What did Marilyn want us to see? Well, of course we’ll never really know, and that is an enormous part of Marilyn’s power. You can see this in her work in front of the camera, as a brilliant, creative photographer’s model, with, among other greats, Andre de Dienes, Eve Arnold, Milton H. Greene, Bruce Davidson, Richard Avedon, Erich Hartman, George Barris, Bert Stern, Phil Stern, Henri Cartier-Bresson, Dennis Stock, Philippe Halsman, Elliott Erwitt, Douglas Kirkland, and Inge Morath (who shot some of the more powerful photos of Marilyn alone and with her husband Arthur Miller as their relationship was disintegrating — and, who, interestingly, became Miller’s next wife). Morath loved photographing Marilyn. Most photographers did. As Eve Arnold said:



I never knew anyone who even came close to Marilyn in natural ability to use both photographer and still camera. She was special in this, and for me there has been no one like her before or after. She has remained the measuring rod by which I have — unconsciously — judged other subjects.
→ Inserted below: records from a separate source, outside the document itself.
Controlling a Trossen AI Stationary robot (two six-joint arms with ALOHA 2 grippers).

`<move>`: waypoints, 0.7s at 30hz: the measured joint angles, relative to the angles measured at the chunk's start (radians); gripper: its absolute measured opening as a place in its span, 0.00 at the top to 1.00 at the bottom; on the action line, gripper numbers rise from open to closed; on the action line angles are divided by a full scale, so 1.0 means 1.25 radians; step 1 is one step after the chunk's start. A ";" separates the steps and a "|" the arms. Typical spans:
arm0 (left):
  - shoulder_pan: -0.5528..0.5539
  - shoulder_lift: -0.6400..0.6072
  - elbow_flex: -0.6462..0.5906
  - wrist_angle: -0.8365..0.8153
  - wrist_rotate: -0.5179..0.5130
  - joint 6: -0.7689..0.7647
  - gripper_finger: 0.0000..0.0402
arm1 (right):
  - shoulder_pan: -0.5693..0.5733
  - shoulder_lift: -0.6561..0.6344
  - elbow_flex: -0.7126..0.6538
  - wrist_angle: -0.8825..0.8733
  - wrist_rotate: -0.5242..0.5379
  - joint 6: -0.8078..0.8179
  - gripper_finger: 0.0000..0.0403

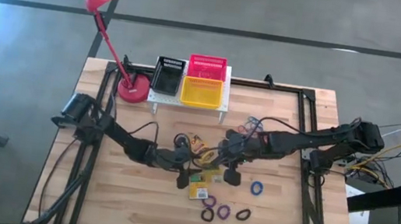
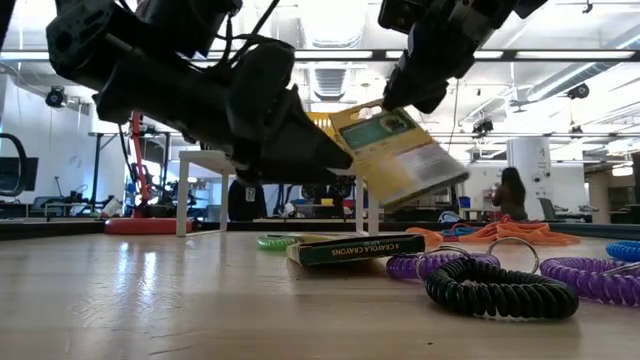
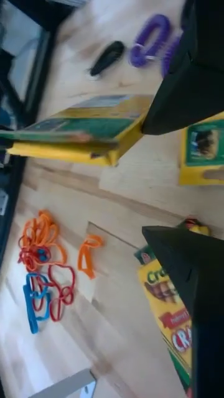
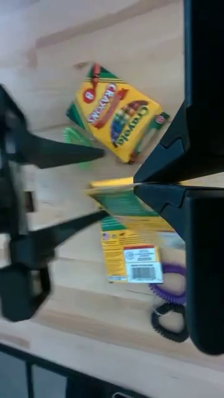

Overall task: Pick & Place Office Desk Supplies
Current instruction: Put the center yellow crayon box into the yellow bin on the shelf

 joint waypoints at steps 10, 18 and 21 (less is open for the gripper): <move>-0.010 0.056 0.039 0.078 0.042 0.013 0.35 | 0.000 0.001 0.000 0.000 0.005 0.000 0.98; -0.014 0.056 0.022 0.072 0.049 0.001 0.39 | 0.009 -0.005 0.000 -0.024 0.007 0.001 0.98; -0.014 0.056 0.024 0.089 0.041 -0.002 0.39 | 0.013 -0.005 0.000 -0.019 0.007 0.003 0.98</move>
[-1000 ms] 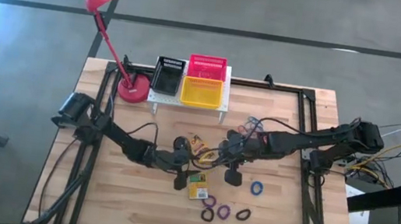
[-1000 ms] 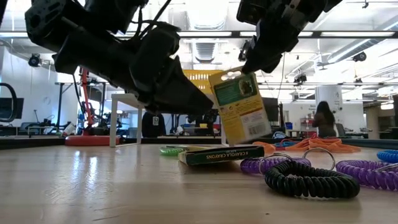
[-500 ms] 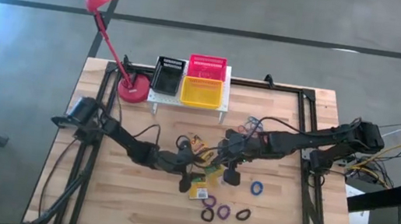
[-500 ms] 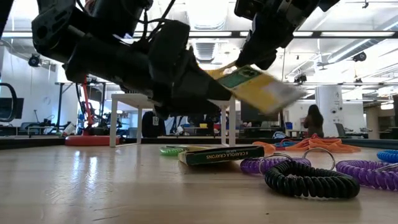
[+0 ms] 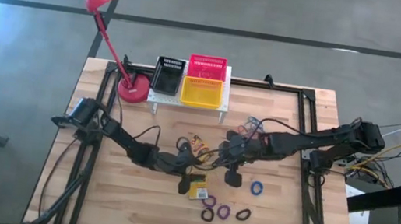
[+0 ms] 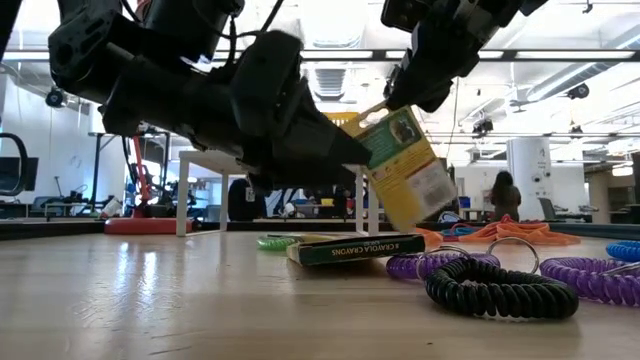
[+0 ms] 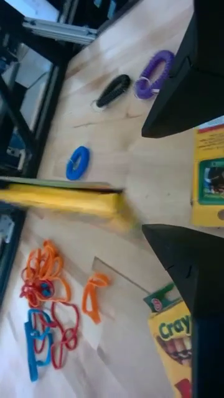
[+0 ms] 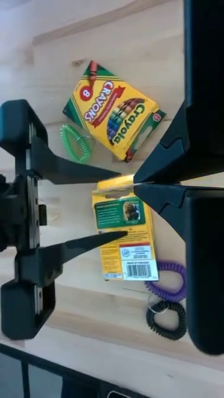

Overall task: Pick & Place Office Desk Supplies
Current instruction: Put the center yellow crayon box into the yellow bin on the shelf

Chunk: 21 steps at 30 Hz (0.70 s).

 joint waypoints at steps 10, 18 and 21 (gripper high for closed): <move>-0.002 0.000 0.030 0.042 -0.043 0.012 0.40 | 0.002 0.000 0.000 0.071 0.001 -0.003 0.98; -0.004 0.000 0.031 0.045 -0.069 0.000 0.58 | 0.013 0.000 0.000 0.082 0.044 -0.002 0.98; -0.004 0.000 0.031 0.045 -0.078 -0.001 0.69 | 0.017 0.000 0.000 0.085 0.043 -0.003 0.98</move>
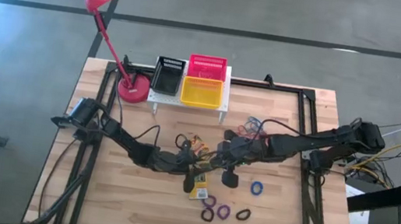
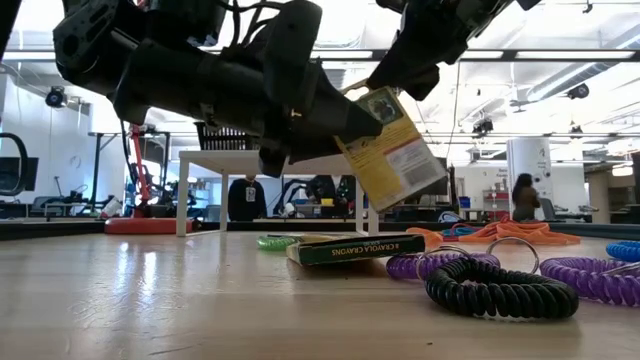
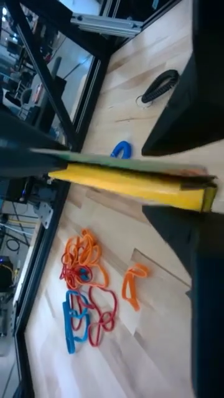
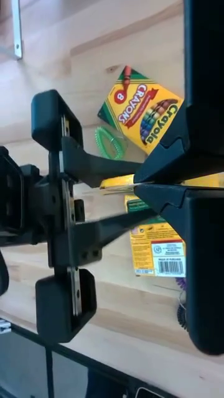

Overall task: Pick & Place Office Desk Supplies
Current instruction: Put the center yellow crayon box into the yellow bin on the shelf

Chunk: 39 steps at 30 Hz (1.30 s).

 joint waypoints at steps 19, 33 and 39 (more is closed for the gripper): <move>0.014 -0.486 0.167 -0.959 0.035 -0.120 0.91 | -0.001 -0.174 -0.035 -0.118 0.208 0.007 0.88; 0.345 -0.308 0.659 -1.314 -0.025 0.047 0.91 | 0.009 -0.262 -0.254 0.034 0.251 0.137 0.87; 0.458 -0.193 0.712 -1.374 -0.041 -0.009 0.91 | 0.039 -0.329 -0.296 0.040 0.256 0.152 0.87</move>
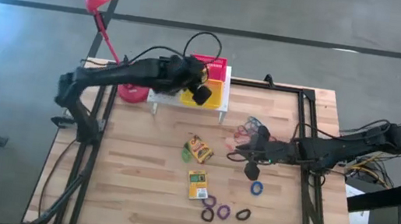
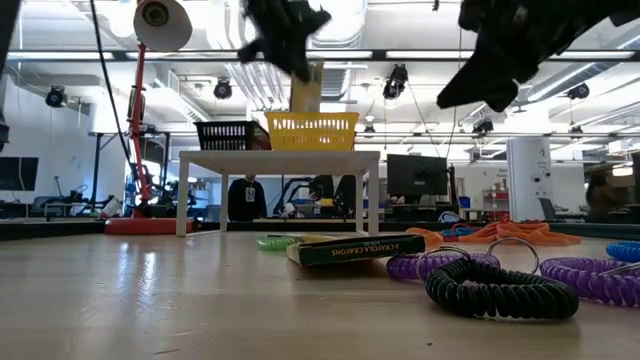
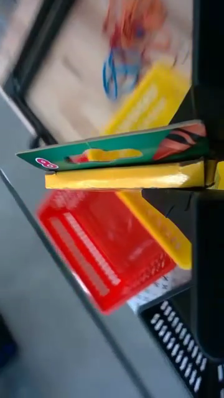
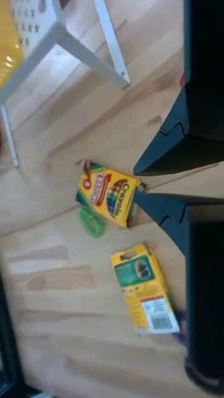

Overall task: Pick & Place Office Desk Supplies
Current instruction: Put the center yellow crayon box into the yellow bin on the shelf

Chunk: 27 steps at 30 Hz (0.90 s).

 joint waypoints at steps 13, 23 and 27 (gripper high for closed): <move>-0.002 0.055 0.000 -0.070 -0.002 -0.105 0.91 | 0.030 -0.073 -0.035 0.007 0.061 -0.005 0.87; -0.011 0.055 0.000 -0.162 -0.089 -0.180 0.91 | 0.030 -0.062 -0.040 0.027 0.061 -0.002 0.87; -0.016 0.055 0.000 -0.161 -0.114 -0.198 0.91 | 0.030 -0.062 -0.040 0.029 0.061 -0.002 0.87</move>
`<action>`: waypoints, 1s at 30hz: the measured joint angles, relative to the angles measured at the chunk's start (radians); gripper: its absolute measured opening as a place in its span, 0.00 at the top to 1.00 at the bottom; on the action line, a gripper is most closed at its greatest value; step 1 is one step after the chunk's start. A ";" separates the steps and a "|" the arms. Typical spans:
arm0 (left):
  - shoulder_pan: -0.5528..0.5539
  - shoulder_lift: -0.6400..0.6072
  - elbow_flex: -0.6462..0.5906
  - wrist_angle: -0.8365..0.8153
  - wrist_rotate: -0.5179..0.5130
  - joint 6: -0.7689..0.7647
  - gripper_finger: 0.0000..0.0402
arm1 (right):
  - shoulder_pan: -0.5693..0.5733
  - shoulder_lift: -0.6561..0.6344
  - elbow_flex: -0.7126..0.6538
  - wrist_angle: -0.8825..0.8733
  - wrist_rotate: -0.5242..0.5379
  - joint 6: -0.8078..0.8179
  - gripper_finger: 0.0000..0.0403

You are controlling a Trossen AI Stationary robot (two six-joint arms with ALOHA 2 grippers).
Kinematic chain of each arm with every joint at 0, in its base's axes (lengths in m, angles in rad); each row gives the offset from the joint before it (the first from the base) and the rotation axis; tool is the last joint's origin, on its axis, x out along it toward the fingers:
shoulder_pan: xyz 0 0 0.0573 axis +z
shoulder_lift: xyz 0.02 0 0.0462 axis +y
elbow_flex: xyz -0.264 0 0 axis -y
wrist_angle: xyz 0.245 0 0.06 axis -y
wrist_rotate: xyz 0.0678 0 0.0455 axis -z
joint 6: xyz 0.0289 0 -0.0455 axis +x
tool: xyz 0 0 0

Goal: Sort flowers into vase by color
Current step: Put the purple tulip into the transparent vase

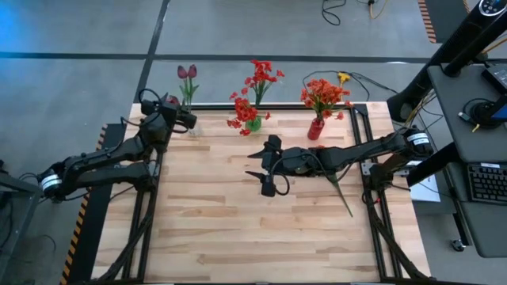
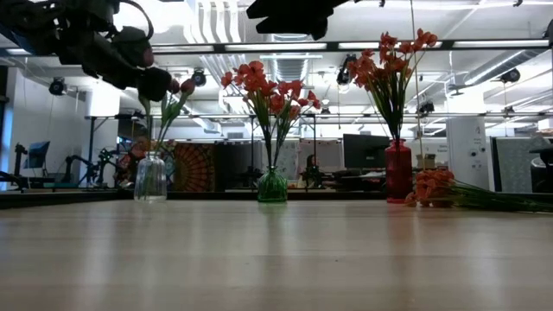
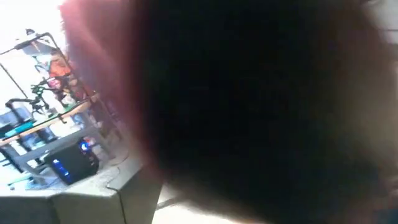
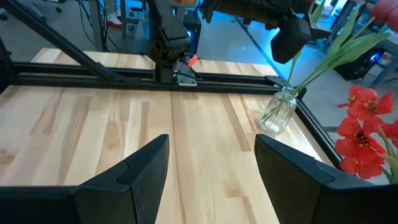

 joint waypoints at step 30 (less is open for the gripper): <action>-0.052 -0.034 0.255 -0.730 0.044 -0.397 0.33 | -0.001 -0.001 0.037 -0.061 0.001 -0.016 0.43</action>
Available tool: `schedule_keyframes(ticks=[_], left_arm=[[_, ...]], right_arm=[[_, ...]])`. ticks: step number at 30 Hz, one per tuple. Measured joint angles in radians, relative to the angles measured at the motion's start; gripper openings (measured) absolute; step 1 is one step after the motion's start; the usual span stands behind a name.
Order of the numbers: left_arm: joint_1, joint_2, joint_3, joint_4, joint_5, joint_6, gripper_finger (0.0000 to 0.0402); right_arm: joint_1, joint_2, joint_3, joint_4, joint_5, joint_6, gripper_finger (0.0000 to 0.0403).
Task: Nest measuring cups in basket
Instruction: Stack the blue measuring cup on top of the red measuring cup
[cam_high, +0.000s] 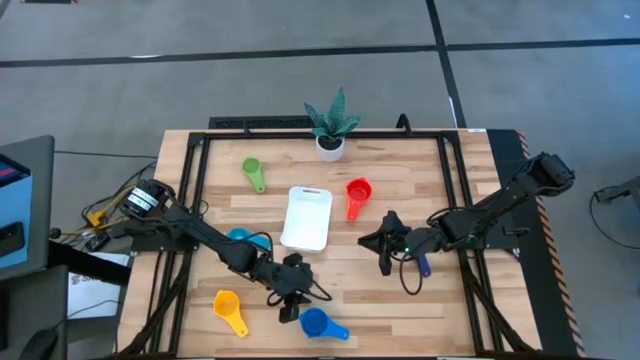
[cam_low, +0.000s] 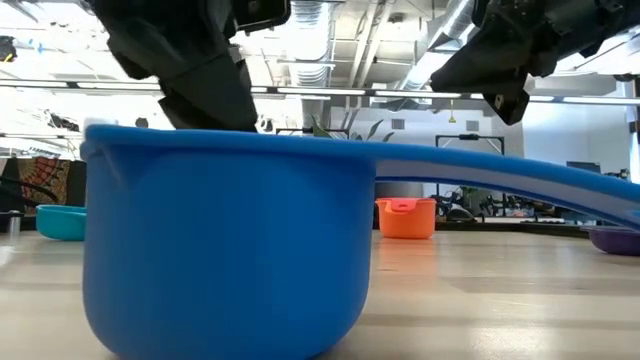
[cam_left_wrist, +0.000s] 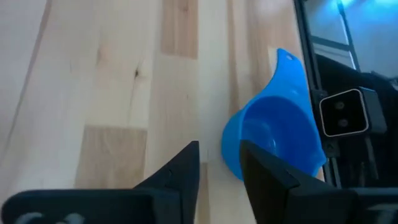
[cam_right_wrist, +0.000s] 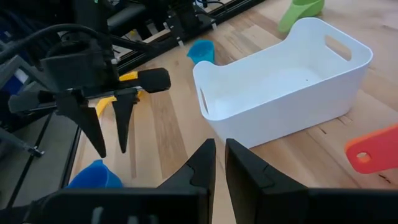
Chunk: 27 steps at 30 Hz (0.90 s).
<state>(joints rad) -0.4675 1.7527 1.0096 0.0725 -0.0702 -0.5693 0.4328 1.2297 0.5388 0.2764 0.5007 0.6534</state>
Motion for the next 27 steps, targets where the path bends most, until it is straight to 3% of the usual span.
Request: schedule_keyframes(ticks=[8, 12, 21, 27], left_arm=[[-0.046, 0.000, 0.000, 0.026, -0.032, -0.014, 0.0199], [-0.050, 0.031, 0.000, 0.007, -0.049, -0.024, 0.0214], [-0.038, 0.103, 0.015, 0.020, -0.003, -0.063, 0.0185], [-0.024, 0.102, 0.018, 0.008, 0.029, -0.031, 0.0116]], right_arm=[[0.000, 0.000, 0.000, -0.006, -0.012, -0.021, 0.0062], [-0.001, 0.000, 0.000, -0.006, -0.013, -0.035, 0.0062], [0.000, 0.000, 0.000, -0.023, -0.013, -0.060, 0.0062], [-0.002, 0.000, 0.000, -0.037, -0.013, -0.078, 0.0062]])
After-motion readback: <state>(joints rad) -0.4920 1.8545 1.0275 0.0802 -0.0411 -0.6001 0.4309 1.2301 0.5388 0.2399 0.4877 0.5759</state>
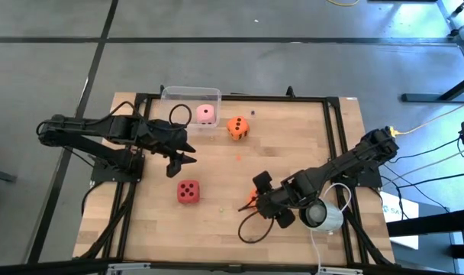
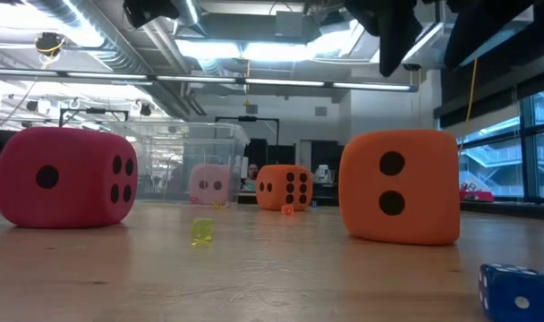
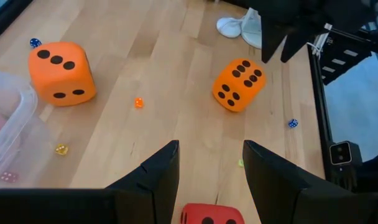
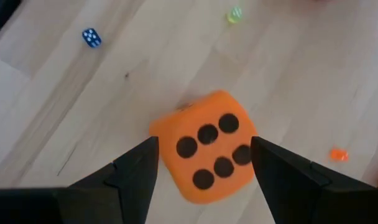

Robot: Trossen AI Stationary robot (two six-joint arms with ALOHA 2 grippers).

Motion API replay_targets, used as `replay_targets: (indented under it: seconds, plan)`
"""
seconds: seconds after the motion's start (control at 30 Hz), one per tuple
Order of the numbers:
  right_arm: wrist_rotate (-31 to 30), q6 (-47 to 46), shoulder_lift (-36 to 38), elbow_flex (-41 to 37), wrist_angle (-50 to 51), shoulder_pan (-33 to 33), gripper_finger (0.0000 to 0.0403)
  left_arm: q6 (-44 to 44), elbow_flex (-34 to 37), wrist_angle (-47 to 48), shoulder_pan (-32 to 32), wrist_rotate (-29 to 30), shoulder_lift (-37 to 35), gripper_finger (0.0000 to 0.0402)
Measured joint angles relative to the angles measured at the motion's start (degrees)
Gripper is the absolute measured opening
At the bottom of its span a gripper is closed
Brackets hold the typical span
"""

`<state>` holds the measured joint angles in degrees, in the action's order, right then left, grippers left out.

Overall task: Pick & Place Dice
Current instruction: Put the bottom large orange die into the transparent bin

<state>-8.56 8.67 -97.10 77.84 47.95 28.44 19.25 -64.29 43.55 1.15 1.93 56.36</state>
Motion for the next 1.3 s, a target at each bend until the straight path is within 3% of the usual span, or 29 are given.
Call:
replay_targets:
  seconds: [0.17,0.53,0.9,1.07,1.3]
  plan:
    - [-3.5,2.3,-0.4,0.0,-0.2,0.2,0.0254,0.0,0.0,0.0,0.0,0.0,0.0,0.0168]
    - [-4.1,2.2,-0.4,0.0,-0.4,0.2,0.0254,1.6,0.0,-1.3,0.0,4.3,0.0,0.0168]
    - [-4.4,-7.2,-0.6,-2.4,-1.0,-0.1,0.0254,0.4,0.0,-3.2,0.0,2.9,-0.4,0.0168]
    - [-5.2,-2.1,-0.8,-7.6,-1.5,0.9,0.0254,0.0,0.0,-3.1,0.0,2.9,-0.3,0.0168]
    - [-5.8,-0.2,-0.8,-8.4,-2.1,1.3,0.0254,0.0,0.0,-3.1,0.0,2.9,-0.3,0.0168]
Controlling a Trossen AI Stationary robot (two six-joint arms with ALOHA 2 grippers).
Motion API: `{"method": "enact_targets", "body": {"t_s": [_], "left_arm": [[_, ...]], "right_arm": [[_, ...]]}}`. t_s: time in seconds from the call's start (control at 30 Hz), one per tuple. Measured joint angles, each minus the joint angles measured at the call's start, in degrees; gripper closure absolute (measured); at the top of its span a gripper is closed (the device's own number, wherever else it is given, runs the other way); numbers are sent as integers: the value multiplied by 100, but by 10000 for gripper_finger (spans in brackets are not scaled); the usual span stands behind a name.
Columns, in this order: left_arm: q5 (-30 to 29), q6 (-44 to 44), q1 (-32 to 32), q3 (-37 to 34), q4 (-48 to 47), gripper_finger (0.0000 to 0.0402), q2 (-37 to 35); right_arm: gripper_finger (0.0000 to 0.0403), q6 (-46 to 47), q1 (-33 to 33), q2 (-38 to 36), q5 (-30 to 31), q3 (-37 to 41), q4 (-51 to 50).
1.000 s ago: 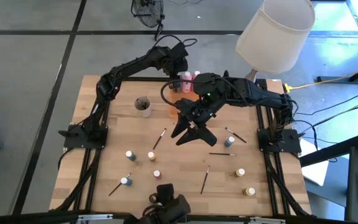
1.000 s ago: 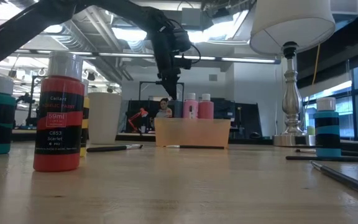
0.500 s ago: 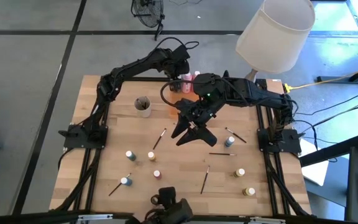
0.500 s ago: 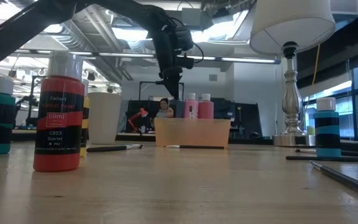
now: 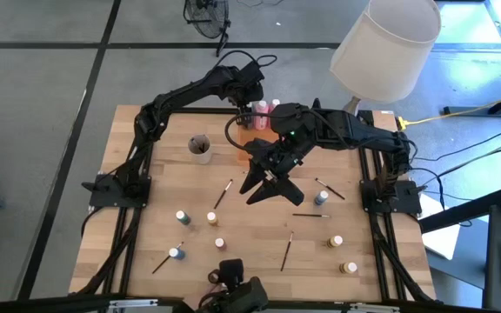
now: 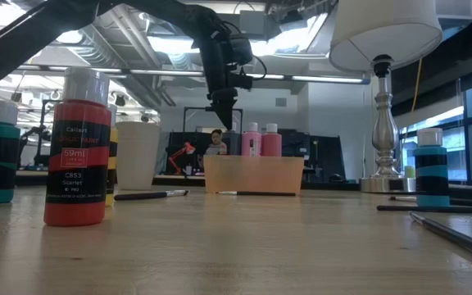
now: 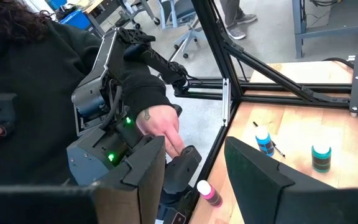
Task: Pick & Place Paint Supplies
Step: Put the black paint brush into the white cup
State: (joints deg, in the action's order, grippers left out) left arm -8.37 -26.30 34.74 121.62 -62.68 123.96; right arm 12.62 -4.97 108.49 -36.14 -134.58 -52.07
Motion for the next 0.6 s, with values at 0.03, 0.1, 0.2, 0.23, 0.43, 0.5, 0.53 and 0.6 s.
{"method": "enact_targets", "body": {"t_s": [0.03, 0.1, 0.2, 0.23, 0.43, 0.5, 0.53, 0.6], "left_arm": [[22, 0, 0, 0, 1, 153, -1], [38, 0, 0, 0, -2, 153, -3], [58, 0, 0, 4, -12, 153, -34], [58, 0, 0, 6, -15, 153, -46], [61, 2, -4, 7, -277, 153, -124], [57, 2, -4, 7, -275, 153, -174], [61, 2, -4, 7, -341, 153, -213], [53, 3, -4, 11, -383, 153, -290]], "right_arm": [[232, -2, 0, 0, 0, 0, 2], [232, -2, 0, 0, 0, 0, 2], [232, -2, 0, 0, 2, 0, 2], [232, -2, 0, 0, 2, 0, 2], [232, -2, 0, 0, 2, 0, 2], [232, -2, 0, 0, 0, 0, 4], [232, -2, 0, 0, 0, 0, 4], [232, -2, 0, 0, 0, 0, 4]]}}
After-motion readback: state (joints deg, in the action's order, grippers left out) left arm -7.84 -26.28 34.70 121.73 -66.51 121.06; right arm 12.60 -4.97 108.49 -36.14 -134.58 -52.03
Marilyn died young and beautiful, but she still inspires, beguiles, and offers new gifts, like that cheap blanket I encountered in the middle of nowhere. I hope that blanket is keeping someone warm at night, as Marilyn famously claimed her work failed to do: “A career is wonderful, but you can't curl up with it on a cold night.” But thank God for that career — the movies, the photographs, the life. Even after tragically expiring on that lonely mattress, nude, in her rather humble Beverly Hills hacienda, she never lost her mythic power. In her last picture, The Misfits, Montgomery Clift’s cowboy poignantly and revealingly tells Marilyn’s Roslyn, “Don't you let them grind you up. Hear?” Decades later, we still hear you, Monty. 


¤


Kim Morgan is a film and culture writer who has written for numerous publications, including, Salon, LA Weekly, GQ, and Playboy.